We are making a big entreprise application, separated in two laravel projects (currently) to make it easy to manage...
They are using the same database, currently we are duplicating the models for each project which is bad. We are searching for a solution to share the models classes between these two projects without duplication.
If you want to use User.php from App A in your routes.php from app B you can reference it using the following piece of code.
// AuthController.php
public function postResetPassword($request) {
AppB\Models\User::findByEmail($request->only('email')); // Or use it on top of the document, you get the point.
}
There is also a great package for this. For this package click here.
I feel there's quite a contradiction in your approach. It would make sense if you use the same database/model to have a single Laravel application. By using two applications you will make things only harder to manage and to maintain. What are the reasons behind this choice ? Maybe we can suggest a better solution ?
@RemiC thank you for trying to help me. The two applications are different in use but they use the same database/models.
It would be hard for us to make all that in single project, (so many views so many controllers etc...).
Let me give you an example similar to our project.
A manufacturer have a (Production Application) and (Sales Application), they share the same database (they may have also their own db) they are really different and making them in the same project will be hard at the end of the day.
If both application are on the same server you can simply symlink models folder(create it if it doesn't exist) from one app to another.

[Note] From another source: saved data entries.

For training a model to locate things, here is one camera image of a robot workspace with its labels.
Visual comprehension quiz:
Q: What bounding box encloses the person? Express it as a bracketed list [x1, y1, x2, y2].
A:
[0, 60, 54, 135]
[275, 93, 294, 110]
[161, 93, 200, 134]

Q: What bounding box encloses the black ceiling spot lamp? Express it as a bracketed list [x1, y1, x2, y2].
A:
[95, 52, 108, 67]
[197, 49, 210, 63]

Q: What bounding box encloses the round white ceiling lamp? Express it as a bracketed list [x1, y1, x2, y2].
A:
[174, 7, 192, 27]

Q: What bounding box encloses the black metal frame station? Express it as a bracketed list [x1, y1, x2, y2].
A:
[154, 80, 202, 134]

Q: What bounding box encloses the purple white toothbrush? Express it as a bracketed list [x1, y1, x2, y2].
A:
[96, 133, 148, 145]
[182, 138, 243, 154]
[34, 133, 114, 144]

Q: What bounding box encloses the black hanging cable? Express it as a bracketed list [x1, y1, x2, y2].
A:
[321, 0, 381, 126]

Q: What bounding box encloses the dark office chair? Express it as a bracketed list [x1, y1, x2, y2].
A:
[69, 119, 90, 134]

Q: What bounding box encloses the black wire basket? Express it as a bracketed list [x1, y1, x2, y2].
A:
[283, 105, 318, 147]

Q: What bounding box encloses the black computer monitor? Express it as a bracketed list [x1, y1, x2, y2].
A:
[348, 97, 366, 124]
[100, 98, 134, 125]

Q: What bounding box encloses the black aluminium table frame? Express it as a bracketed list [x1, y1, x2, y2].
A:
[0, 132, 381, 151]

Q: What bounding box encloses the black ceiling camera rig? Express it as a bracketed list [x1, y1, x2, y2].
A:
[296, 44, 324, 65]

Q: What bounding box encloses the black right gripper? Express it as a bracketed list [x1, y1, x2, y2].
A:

You can even go futher and make a standalone composer package with you models.
Develop it separately and require it in your projects via composer. Seems like a good idea for me.
@arrilot : as appealing as it may seems, I don't think using symlink is a good idea. What if after 6 months they decide to move the Apps to their own servers to horizontally scale ?
+1 for making a composer package, that's the only way I would suggest for sharing code between applications.
I've recently worked on a project that had similar requirements, where we had to have multiple Laravel projects use the same Model layer. My approach was along the lines of what @Arrilot is suggesting: creating a Composer package and then require it in your projects through Composer. In my case, I just had Composer pull in the Git repository
Hi @Raph ! trying to make an "admin" here. I have already the "client/app" and the model classes are shared too. However, the method "Auth::loginUsingId();" will be very useful to log as the user and see exactly what's happening, but with your solution, as only the classes are shared, won't be available.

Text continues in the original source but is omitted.